Department of Biomedical Informatics, Vanderbilt University School of Medicine, Nashville, TN 37232, USA.
Bioinformatics. 2011 Nov 1;27(21):3017-23. doi: 10.1093/bioinformatics/btr502. Epub 2011 Sep 4.
Gene expression profiling has shown great potential in outcome prediction for different types of cancers. Nevertheless, small sample size remains a bottleneck in obtaining robust and accurate classifiers. Traditional supervised learning techniques can only work with labeled data. Consequently, a large number of microarray data that do not have sufficient follow-up information are disregarded. To fully leverage all of the precious data in public databases, we turned to a semi-supervised learning technique, low density separation (LDS).
Using a clinically important question of predicting recurrence risk in colorectal cancer patients, we demonstrated that (i) semi-supervised classification improved prediction accuracy as compared with the state of the art supervised method SVM, (ii) performance gain increased with the number of unlabeled samples, (iii) unlabeled data from different institutes could be employed after appropriate processing and (iv) the LDS method is robust with regard to the number of input features. To test the general applicability of this semi-supervised method, we further applied LDS on human breast cancer datasets and also observed superior performance. Our results demonstrated great potential of semi-supervised learning in gene expression-based outcome prediction for cancer patients.

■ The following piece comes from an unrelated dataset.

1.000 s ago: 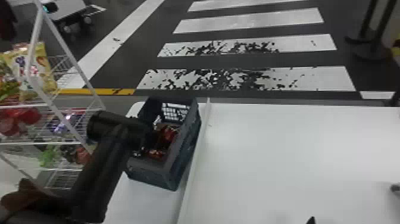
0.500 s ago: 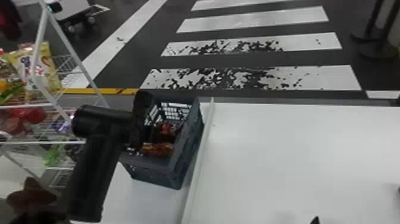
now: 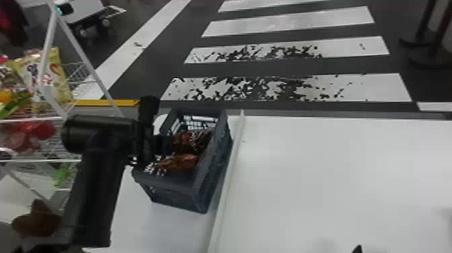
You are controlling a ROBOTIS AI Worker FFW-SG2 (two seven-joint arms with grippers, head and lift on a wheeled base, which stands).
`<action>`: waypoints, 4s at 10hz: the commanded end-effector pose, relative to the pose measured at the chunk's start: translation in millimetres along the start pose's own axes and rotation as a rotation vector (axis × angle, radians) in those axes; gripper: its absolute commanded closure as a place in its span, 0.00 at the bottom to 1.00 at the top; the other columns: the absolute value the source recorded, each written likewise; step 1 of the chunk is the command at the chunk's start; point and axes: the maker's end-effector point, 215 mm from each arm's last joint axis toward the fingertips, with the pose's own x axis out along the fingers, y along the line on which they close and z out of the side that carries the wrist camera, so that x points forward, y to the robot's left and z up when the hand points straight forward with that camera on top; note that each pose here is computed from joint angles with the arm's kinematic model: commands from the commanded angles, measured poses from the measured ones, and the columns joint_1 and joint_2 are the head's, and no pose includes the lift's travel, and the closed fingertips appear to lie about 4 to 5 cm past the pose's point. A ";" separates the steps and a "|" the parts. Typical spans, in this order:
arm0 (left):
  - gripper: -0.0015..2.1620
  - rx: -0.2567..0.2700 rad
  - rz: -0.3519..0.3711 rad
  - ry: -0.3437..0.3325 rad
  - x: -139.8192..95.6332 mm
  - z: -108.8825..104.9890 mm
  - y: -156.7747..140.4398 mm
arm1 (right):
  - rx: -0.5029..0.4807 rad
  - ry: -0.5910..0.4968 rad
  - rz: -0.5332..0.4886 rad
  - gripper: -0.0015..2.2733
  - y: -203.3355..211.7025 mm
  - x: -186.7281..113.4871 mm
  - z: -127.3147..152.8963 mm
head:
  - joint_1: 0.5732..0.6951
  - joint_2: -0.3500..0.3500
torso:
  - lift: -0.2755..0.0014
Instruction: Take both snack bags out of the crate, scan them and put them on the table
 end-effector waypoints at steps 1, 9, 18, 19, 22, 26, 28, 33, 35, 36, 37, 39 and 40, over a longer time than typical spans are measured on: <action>0.99 -0.046 -0.032 -0.022 -11.5 6.6 -0.1 | -0.003 0.011 0.000 0.03 0.4 1.5 -3.2 | 1.00 0.92 | 0.66; 0.99 -0.210 -0.184 -0.139 -72.8 9.8 -4.8 | -0.001 0.023 0.003 0.03 4.2 2.3 -6.8 | 1.00 0.96 | 0.66; 0.99 -0.014 -0.256 -0.256 -128.8 37.8 -153.6 | 0.010 0.013 -0.003 0.03 4.7 1.5 -0.5 | 1.00 0.80 | 0.66; 0.99 0.012 -0.278 -0.259 -126.8 38.7 -177.5 | 0.015 0.000 -0.009 0.03 3.2 1.2 5.0 | 1.00 0.78 | 0.66; 0.99 0.068 -0.335 -0.214 -105.3 23.4 -245.3 | 0.044 -0.126 -0.070 0.03 -15.7 -6.8 47.8 | 1.00 0.61 | 0.66; 0.99 0.161 -0.264 -0.112 -67.4 -17.8 -295.7 | 0.123 -0.346 -0.145 0.03 -38.3 -34.4 107.8 | 1.00 0.41 | 0.66; 0.99 0.212 -0.198 -0.015 -37.8 -56.9 -306.8 | 0.134 -0.359 -0.153 0.03 -40.2 -37.2 110.8 | 1.00 0.36 | 0.66; 0.99 0.377 -0.012 0.101 26.0 -142.9 -341.5 | 0.139 -0.352 -0.153 0.03 -40.9 -37.6 107.1 | 1.00 0.28 | 0.66; 0.99 0.418 0.002 -0.045 39.1 -127.3 -379.9 | 0.140 -0.354 -0.153 0.03 -41.0 -38.3 107.3 | 1.00 0.23 | 0.66; 0.99 0.406 0.005 -0.095 43.6 -119.3 -389.0 | 0.139 -0.355 -0.152 0.03 -41.2 -39.1 107.3 | 1.00 0.18 | 0.66; 0.99 0.411 0.016 -0.123 47.1 -116.8 -395.0 | 0.137 -0.352 -0.153 0.03 -42.1 -39.9 105.9 | 1.00 0.14 | 0.66; 0.99 0.403 0.021 -0.121 50.9 -125.3 -402.3 | 0.136 -0.354 -0.155 0.03 -43.7 -40.4 106.0 | 1.00 0.11 | 0.66; 0.99 0.398 0.020 -0.116 54.1 -132.3 -404.3 | 0.138 -0.352 -0.155 0.03 -43.3 -39.9 105.1 | 1.00 0.09 | 0.66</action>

Supplementary data are available at Bioinformatics online.
基因表达谱分析在不同类型癌症的预后预测方面显示出巨大的潜力。然而,小样本量仍然是获得稳健和准确分类器的瓶颈。传统的监督学习技术只能处理标记数据。因此,大量没有足够随访信息的微阵列数据被忽略了。为了充分利用公共数据库中的所有宝贵数据,我们转向了一种半监督学习技术,低密度分离(LDS)。
我们使用一个临床重要的问题,即预测结直肠癌患者的复发风险,证明了(i)半监督分类与最先进的监督方法 SVM 相比提高了预测准确性,(ii)性能增益随着未标记样本数量的增加而增加,(iii)经过适当处理后,可以使用来自不同机构的未标记数据,以及(iv)LDS 方法对于输入特征的数量具有鲁棒性。为了测试这种半监督方法的通用性,我们进一步将 LDS 应用于人类乳腺癌数据集,也观察到了优越的性能。我们的结果表明,半监督学习在癌症患者基于基因表达的预后预测方面具有巨大的潜力。
补充数据可在 Bioinformatics 在线获得。